|
[Sponsors] |
August 22, 2013, 11:32 |
HDF5 IO library for OpenFOAM
|
#1 |
Senior Member
Join Date: Dec 2011
Posts: 111
Rep Power: 19 |
I have for some time developed an HDF5 IO library for OpenFOAM. This library can write the results from a simulation into a HDF5 archive instead of the usual (horrible) file-based structure OpenFOAM use as default. The major benefits does show up when you are increasing the number of processes (say in the range 1000-10000) and want to write more than a few timesteps to the disk. It is also highly useful if you are using the Lagrangian particle functionality of OpenFOAM, as this produces ~50 files per timestep per process. A nice addition is that the savings in terms of disk space is significant, however this depend on what IO format you compare against (ASCII, binary, with or without compression).
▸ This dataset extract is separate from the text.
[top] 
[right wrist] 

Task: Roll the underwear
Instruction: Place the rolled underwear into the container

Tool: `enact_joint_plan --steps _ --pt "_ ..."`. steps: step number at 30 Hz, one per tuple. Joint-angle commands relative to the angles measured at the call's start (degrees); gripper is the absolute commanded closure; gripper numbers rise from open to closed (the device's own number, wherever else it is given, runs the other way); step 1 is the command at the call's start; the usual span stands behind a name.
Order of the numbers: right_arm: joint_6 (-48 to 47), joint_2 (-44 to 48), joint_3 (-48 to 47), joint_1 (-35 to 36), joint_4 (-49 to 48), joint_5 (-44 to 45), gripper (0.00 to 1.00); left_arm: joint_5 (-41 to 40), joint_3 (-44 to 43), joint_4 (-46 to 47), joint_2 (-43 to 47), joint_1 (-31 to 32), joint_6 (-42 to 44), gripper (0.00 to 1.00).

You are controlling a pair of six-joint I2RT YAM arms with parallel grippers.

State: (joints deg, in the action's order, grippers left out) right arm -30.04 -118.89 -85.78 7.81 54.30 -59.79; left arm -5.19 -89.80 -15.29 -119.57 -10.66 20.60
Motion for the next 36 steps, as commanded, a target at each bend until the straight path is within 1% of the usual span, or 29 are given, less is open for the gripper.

When the simulation is finished, the HDF5 archive can be parsed, and an XDMF metadata file written. This XDMF file can be opened in for example ParaView, VisIT or Ensight and the visualization is performed as for any other OpenFOAM case. Another benefit is the ability to easily load the data into a tool like Matlab or Python to perform calculations or processing of the results. Personally I have used this to process data from fluid-particle simulations. The code is found in a Github repository: https://github.com/hakostra/IOH5Write together with some installation instructions and hints. I hope that this code can be useful for the OpenFOAM community, and in special those of you that have access to a HPC system. In case any of you have any suggestions for improvements, please feel free to use this thread to discuss it. |
|
August 25, 2013, 07:29 |
|
#2 |
Senior Member
Niels Gjoel Jacobsen
Join Date: Mar 2009
Location: Copenhagen, Denmark
Posts: 1,903
Rep Power: 37 |
Hi Håkan,
That is interesting, and I have myself been thinking of how to change the write format in OF. My motivation was long simulations, where I needed to output 2400 time folders for a lot of post-processing. The simulation was decomposed on 6 processors and each time folder contained 35-45 individual files, thus 0.5M-0.65M files. Essentially, this should not have been a problem, because most of the files are based on the faMesh, so they are pretty small (say 1KB), but if you are downloading these from a cluster with a overloaded/slow infrastructure, it will take ages with a lot of small files. I see that you are doing it through the functionObjects, so essentially OF keeps on doing its own outputting, so my question is, whether you have considered to make your code into an additional option in the controlDict at the same level as ascii, binary, compressed, uncompressed? It will be somewhat more interfering in the core of OF, but on the other hand the outputting would not be a dual process. Kind regards Niels
__________________
Please note that I do not use the Friend-feature, so do not be offended, if I do not accept a request. |
|
August 26, 2013, 04:19 |
|
#3 |
Senior Member
Join Date: Dec 2011
Posts: 111
Rep Power: 19 |
Thank you for your interest in my work. If you ever try to compile it and try it out, I would appreciate your feedback and suggestions for improvement.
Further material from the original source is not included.